December Photo contest up and running with a great Theme picked by November's winner, _hattifattener_:


> * "Stay!"
> *
> 
> Your GSD(s) in a Down, Sit or Stand-Stay, waiting for the release command or signal.


Photo Thread here:

http://www.germanshepherds.com/forum/monthly-photo-contest/509930-december-2014-photo-contest.html


As usual, questions and comments in this thread please! Photocontest thread is for the Pictures only. 

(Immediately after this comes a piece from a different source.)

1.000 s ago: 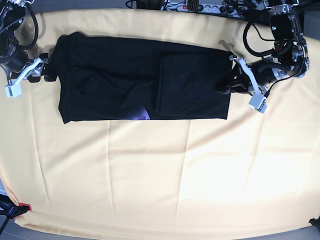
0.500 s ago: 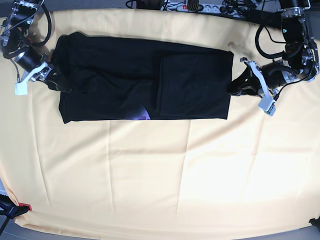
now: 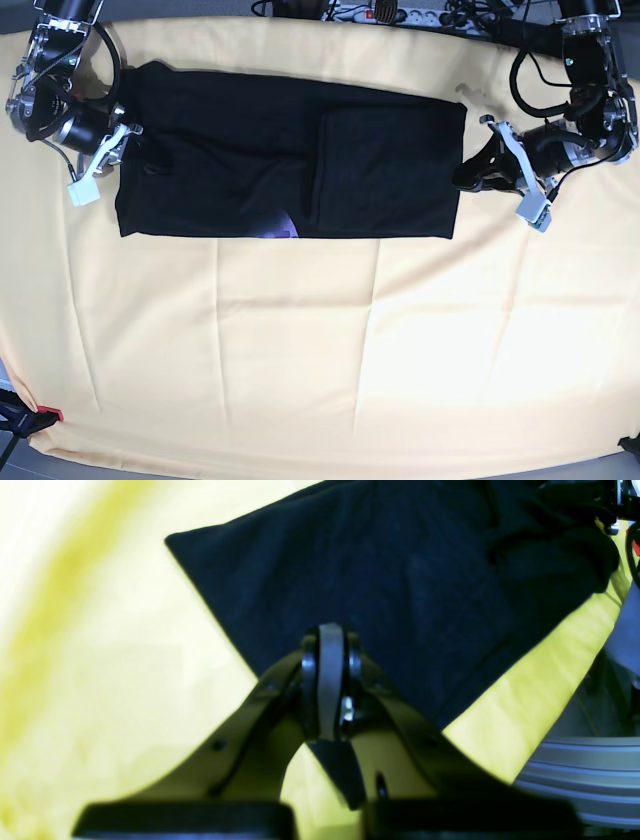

So SIT DOWN and STAY a moment as you find the perfect picture that will improve your STANDing with the photo contest crowd.


----------



## Dainerra (Nov 14, 2003)

Singe can't see a camera without striking a pose, even if he is supposed to be working


----------



## bill (Nov 8, 2013)

Jane your boy, looks great!


----------



## Ellimaybel (Mar 16, 2014)

That's Gunther's "I'm down but don't want to be" lol. He does really great with it, but times like that are when we are playing with his kong. I don't make him go in a down every time before I throw it, I mix it up and the anticipation kills him... or so he would have you think. He grumbles at me and I've gotten to where I don't have to say it, he sits automatically and now I just tap my foot at him and he goes into a down... whining a little of course lol. Other times I can put him in a full down, walk away and place the kong on the ground in the distance. He lays there looking at me until I say ok. But I didn't want to post that in the contest because from the camera angle I figure it would just look like he's lying down and not necessarily waiting to be released.


----------



## Debanneball (Aug 28, 2014)

Wow, so many amazing photo's to choose from! Personally, I think #18 is great and should win, but #12 and #27 are fantastic!


----------



## onyx'girl (May 18, 2007)

bill said:


> Jane your boy, looks great!


Thank you Bill!


----------



## Lilie (Feb 3, 2010)

Krisk - It looks as though you are explaining the rules to a snowball fight. Your picture made me smile!


----------



## Castlemaid (Jun 29, 2006)

Lots of so many GREAT entries this month!!! The contest is closed, and the poll is up!

http://www.germanshepherds.com/foru...-2014-december-photo-contest.html#post6382769

Unfortunately, I had to delete a few entries due to them being oversized. There is not leeway in the photo contest: anything over 800 X 600 will be deleted.


----------



## Sweetlucylou (Nov 22, 2015)

Love her


----------



## Sweetlucylou (Nov 22, 2015)

How do i put a pic in place of the star


----------



## Legend Zeus (Dec 1, 2015)

Zeus


----------